From Football Weekly News in March 1980:
Brighton defender Gary Williams is entitled to feel a little tension when he steps out to face Liverpool at Anfield on Saturday.
He was born just outside the great Merseyside city 24 year ago, and this is the first time he has played at the famous stadium.
The nearest he has got to it so far was when Brighton played Everton at Goodison Park in December, and before that he played for Preston North End – 30 miles down the road.
But the real thing is approaching for the Litherland man who appears to be taking it all in his stride.
“It’s certainly going to be something special to be playing there,” he admitted, “but I’ve already played against Everton and they were the team I supported as a lad.
“But Liverpool, on their own pitch, is entirely different and I can tell you the lads are all keyed up for this one.
“It’s just going to be fantastic. I’m really looking forward to it. All my family and friends were at Everton and I suppose I’ll have to find around 30 tickets again from somewhere if I can.
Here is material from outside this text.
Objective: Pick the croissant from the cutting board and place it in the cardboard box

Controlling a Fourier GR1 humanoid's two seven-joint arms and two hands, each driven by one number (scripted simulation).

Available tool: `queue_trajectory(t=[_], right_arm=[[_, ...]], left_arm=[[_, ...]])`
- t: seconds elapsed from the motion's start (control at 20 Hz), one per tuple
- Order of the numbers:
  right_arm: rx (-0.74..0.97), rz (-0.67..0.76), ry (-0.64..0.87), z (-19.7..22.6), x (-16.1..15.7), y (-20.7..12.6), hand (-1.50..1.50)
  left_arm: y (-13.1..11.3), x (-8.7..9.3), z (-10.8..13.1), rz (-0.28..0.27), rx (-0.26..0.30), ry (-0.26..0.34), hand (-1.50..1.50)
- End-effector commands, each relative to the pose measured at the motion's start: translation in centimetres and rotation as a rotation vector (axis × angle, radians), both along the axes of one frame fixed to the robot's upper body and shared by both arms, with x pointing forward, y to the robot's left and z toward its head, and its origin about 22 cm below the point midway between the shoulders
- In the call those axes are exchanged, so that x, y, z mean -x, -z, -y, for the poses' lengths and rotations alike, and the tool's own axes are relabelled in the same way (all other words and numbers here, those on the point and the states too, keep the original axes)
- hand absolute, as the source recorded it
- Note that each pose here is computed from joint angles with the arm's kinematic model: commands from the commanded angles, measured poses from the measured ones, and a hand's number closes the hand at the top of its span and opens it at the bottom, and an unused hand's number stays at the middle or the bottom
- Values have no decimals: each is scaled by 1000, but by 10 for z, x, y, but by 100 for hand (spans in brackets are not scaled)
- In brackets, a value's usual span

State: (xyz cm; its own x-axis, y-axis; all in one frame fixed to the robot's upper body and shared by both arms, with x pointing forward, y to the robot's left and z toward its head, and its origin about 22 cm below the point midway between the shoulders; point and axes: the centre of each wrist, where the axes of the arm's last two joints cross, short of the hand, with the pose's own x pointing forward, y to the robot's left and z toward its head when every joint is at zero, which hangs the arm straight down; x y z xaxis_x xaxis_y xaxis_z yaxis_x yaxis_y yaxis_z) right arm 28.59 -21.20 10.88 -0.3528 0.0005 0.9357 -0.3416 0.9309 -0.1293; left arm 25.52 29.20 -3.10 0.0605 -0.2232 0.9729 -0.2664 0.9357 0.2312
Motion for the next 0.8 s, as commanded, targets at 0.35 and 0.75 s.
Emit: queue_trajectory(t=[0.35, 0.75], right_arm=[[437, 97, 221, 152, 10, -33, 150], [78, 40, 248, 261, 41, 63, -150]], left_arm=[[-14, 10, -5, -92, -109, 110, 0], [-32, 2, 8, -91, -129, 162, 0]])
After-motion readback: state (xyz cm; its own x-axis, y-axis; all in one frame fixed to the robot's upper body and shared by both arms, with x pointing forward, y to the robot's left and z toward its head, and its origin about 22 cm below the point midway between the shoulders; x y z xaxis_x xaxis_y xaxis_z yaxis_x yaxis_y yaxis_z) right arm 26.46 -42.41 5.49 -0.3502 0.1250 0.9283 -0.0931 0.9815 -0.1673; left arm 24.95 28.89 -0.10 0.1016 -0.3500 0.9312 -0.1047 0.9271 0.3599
“Liverpool have been so successful that no-one will give us a chance of getting a result and that can work in our favour.
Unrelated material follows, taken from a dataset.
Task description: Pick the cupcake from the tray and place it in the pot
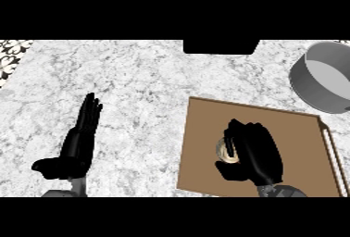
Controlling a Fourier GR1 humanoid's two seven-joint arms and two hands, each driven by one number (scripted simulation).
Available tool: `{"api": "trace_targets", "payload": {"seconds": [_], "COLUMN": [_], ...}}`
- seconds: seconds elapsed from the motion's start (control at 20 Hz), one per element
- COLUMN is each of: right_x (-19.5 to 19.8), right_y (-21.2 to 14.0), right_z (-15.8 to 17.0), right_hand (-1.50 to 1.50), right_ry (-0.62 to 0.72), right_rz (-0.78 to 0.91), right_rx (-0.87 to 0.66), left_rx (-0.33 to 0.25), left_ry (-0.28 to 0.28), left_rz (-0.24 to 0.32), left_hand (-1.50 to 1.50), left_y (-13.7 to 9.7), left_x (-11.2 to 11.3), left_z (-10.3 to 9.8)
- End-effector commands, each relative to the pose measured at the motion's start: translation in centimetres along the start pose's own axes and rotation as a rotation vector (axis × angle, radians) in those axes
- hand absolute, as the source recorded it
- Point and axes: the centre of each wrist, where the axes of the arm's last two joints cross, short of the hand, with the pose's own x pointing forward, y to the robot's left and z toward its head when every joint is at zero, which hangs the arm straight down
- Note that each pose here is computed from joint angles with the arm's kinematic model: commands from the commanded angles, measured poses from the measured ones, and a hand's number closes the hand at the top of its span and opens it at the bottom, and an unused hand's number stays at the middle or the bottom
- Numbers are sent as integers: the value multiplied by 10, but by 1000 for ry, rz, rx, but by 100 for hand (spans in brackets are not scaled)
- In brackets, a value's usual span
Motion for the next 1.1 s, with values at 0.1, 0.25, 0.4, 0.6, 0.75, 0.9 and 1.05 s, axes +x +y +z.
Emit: {"api": "trace_targets", "payload": {"seconds": [0.1,0.25,0.4,0.6,0.75,0.9,1.05], "right_x": [20,19,26,17,-17,-39,-69], "right_y": [-43,-69,-88,-125,-115,-132,-125], "right_z": [-10,-6,13,5,11,-5,-17], "right_hand": [150,150,150,150,150,150,150], "right_ry": [-108,-77,9,101,153,231,269], "right_rz": [-29,1,53,36,57,52,73], "right_rx": [-183,-263,-311,-385,-388,-399,-412], "left_rx": [21,27,24,20,35,27,3], "left_ry": [-5,-1,8,3,0,9,20], "left_rz": [-1,-15,-5,-8,-9,-3,16], "left_hand": [0,0,0,0,0,0,0], "left_y": [14,2,12,7,5,11,12], "left_x": [-4,8,2,16,1,-4,-2], "left_z": [-7,6,1,-7,-6,11,6]}}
“They have everything to lose while we are the underdogs and that’s how we like it.
“We are all going to enjoy this one, probably more so than at grounds like Norwich where there is more pressure on us to get something.”
Williams’ present Albion partner Mark Lawrenson was also with him at preston, where they used to get gates of 6,000.
“The rest of the fans used to travel to watch Liverpool,” explained Williams who joined Brighton in October 1977 via Preston and, before that, Northern League side Marine.
“I wanted to better myself and get into the First Division but football is such an up and down game that it’s not too wise to look too far ahead.”
Williams’ visit to Anfield coincides with the club’s first match there in Division One.
All of Brighton’s previous four visits to Liverpool were in the Second Division, starting with a 5-0 reverse in the 1959/60 season.
The following term they won a point in a 2-2 draw but in 1960/61 lost 2-0, and in 1961/62 went down 3-1.
Glen Wilson, who captained the first Brighton side to play at Anfield, now looks after the players’ kit at the Goldstone Ground.
Brighton could hold their heads proudly after this match, which was narrowly lost, 1-0. The Seagulls were in 17th position and looked set to keep their top division status. With the home game against European champions Nottingham Forest coming up, Williams’ highlight of the season was still to come.